No campo ambiental, o Brasil voltou a ser notícia pelo desmonte. Ao invés de proteger a Amazônia, Bolsonaro e seu governo se notabilizaram por fragilizar normas, perseguir cientistas e estimular o avanço da devastação. “Passar a boiada” virou lema, e com ele foram-se leis, portarias, regulações que custaram caro ao futuro do país. O negacionismo virou política de Estado.
Na política, a escalada contra as instituições foi calculada. A reunião com embaixadores em 18 de julho de 2022 não foi um devaneio — foi peça de um plano. Ali, Bolsonaro usou o palco do Palácio da Alvorada para disseminar desinformação, tentando internacionalizar a suspeita contra o sistema eleitoral. Foi o ensaio geral daquilo que culminaria no 8 de janeiro de 2023, quando seus seguidores, inflamados por mentiras, destruíram a sede dos Três Poderes.
E como todo personagem que não sabe encarar a derrota, Bolsonaro fugiu. Abandonou o país, preferiu a sombra da Flórida ao ato simbólico da transmissão da faixa. Dois dias depois, o vazio deixado foi preenchido pela barbárie. Brasília virou palco de um ataque golpista, disfarçado de “festa”, mas que foi, na verdade, o retrato da irresponsabilidade de um líder que brincou com o fogo e incendiou a República.

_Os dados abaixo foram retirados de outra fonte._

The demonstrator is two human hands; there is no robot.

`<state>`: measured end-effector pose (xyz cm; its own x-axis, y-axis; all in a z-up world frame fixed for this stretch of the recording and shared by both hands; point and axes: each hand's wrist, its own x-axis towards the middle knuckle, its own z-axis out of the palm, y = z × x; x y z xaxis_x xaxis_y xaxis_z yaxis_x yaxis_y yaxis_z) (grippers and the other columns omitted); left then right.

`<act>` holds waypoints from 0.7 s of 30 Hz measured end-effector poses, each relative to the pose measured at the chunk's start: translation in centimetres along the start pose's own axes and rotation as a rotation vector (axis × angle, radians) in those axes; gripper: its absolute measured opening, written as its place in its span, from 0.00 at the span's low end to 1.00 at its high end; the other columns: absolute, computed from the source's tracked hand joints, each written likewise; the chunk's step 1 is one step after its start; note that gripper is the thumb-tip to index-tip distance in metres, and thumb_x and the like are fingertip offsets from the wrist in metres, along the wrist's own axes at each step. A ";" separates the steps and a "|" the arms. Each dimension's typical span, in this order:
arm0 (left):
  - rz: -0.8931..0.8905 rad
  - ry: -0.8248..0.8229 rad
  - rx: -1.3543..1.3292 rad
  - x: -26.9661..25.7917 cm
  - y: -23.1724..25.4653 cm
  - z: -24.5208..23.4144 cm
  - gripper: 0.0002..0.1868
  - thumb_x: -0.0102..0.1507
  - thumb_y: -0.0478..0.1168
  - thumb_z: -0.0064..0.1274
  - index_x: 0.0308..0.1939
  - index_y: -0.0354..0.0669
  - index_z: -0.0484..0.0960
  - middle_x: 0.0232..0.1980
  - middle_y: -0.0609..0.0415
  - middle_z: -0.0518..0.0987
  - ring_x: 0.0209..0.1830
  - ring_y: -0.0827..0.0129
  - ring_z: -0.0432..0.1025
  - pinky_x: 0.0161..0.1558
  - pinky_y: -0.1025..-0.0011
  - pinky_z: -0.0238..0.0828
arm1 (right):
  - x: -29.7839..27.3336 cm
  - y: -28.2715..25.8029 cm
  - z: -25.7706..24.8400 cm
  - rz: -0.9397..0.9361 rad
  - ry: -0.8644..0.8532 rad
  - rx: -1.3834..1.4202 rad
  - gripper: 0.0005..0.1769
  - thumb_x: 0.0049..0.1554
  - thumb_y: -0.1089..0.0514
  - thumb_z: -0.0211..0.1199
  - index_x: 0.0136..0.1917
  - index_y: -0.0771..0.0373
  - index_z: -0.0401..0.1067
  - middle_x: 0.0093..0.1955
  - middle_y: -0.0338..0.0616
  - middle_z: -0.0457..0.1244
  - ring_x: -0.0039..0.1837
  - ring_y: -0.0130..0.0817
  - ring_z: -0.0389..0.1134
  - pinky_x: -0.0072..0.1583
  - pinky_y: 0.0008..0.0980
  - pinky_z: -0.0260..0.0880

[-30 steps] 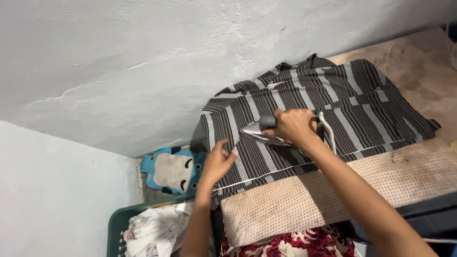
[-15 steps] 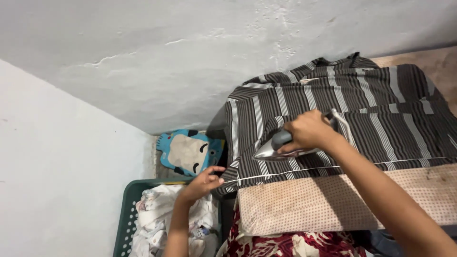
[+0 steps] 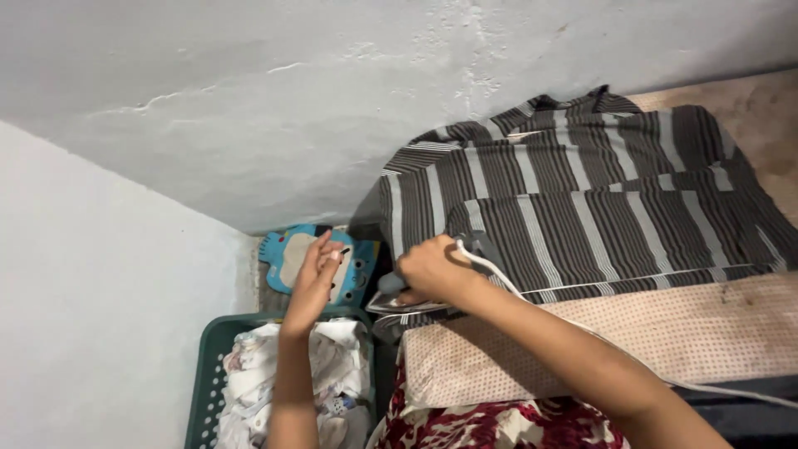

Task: Ironing and folding a striped shirt on a table.

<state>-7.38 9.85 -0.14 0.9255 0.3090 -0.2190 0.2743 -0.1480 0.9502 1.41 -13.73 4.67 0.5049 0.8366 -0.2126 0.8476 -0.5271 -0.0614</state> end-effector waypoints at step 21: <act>0.996 -0.488 0.846 1.8 1.3 20.4 0.35 0.73 0.59 0.33 0.79 0.44 0.60 0.83 0.51 0.56 0.84 0.59 0.46 0.80 0.51 0.32 | -26.0 26.8 5.5 0.695 0.114 -0.230 0.45 0.40 0.11 0.54 0.48 0.46 0.82 0.26 0.33 0.66 0.26 0.26 0.66 0.32 0.28 0.65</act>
<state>-0.04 -8.97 -3.83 0.7707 -0.5897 0.2413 -0.6350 -0.6793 0.3679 10.06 -50.45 3.23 0.9408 0.3381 -0.0249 0.3327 -0.9067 0.2591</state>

A condenação de hoje é mais que um carimbo judicial: é um aviso. A democracia brasileira, imperfeita e cheia de gargalos, mostra-se viva porque permite divergências no voto dos ministros, mas se fortalece ao afirmar que a maioria decide — e deve ser respeitada. Foi assim nas urnas, é assim no Supremo. Essa é a regra do jogo democrático: o governo e as sentenças não são ditados pela vontade de um, mas pela soberania da maioria.

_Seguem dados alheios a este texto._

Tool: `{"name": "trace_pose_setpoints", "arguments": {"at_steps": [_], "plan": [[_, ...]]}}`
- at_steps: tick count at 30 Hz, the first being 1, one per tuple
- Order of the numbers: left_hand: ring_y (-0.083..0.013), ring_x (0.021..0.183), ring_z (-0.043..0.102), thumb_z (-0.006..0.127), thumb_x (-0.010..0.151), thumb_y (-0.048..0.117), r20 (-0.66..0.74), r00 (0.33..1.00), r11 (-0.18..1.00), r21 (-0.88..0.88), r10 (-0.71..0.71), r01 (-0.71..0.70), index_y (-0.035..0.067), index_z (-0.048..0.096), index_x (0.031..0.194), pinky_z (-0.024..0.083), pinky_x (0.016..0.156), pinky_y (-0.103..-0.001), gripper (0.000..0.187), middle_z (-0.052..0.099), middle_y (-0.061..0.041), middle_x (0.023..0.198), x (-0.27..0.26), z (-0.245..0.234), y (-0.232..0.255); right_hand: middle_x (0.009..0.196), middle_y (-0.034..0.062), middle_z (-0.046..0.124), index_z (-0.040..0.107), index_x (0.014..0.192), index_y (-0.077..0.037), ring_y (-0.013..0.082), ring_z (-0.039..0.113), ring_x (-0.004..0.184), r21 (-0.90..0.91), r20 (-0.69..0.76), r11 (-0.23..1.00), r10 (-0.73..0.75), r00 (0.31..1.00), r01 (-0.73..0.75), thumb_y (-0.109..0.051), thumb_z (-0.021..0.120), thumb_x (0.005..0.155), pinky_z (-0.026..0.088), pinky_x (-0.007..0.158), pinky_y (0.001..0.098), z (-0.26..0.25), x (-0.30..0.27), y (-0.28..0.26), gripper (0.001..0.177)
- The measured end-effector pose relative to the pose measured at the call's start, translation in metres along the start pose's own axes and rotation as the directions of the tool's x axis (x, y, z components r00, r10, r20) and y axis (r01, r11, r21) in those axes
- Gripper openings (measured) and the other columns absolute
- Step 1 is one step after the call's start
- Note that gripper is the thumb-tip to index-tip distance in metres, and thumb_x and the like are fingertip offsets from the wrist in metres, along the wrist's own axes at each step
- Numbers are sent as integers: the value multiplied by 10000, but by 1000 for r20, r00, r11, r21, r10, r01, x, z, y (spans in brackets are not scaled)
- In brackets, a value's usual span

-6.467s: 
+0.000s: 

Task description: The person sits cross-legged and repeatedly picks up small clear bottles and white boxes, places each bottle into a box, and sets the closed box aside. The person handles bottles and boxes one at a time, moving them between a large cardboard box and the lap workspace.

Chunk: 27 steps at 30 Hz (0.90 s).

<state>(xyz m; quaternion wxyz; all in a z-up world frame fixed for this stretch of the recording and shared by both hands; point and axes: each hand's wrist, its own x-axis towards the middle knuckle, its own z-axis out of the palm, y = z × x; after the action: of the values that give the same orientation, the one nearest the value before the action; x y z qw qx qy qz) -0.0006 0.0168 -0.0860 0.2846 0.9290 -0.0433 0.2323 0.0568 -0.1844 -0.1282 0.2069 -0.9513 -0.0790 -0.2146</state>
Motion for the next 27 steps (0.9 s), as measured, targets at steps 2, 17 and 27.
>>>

A história que se escreveu hoje não termina aqui. Ainda haverá outros capítulos, novas investigações, mais poderosos a serem questionados. Mas este dia ficará marcado como o momento em que a democracia brasileira, depois de tanto apanhar, levantou-se para dizer: golpe não.
E que se registre: a liberdade pode ser barulhenta, o processo pode ser lento, mas a democracia resiste — porque, apesar das sombras, continua sendo o regime em que a verdade, cedo ou tarde, encontra o caminho da maioria.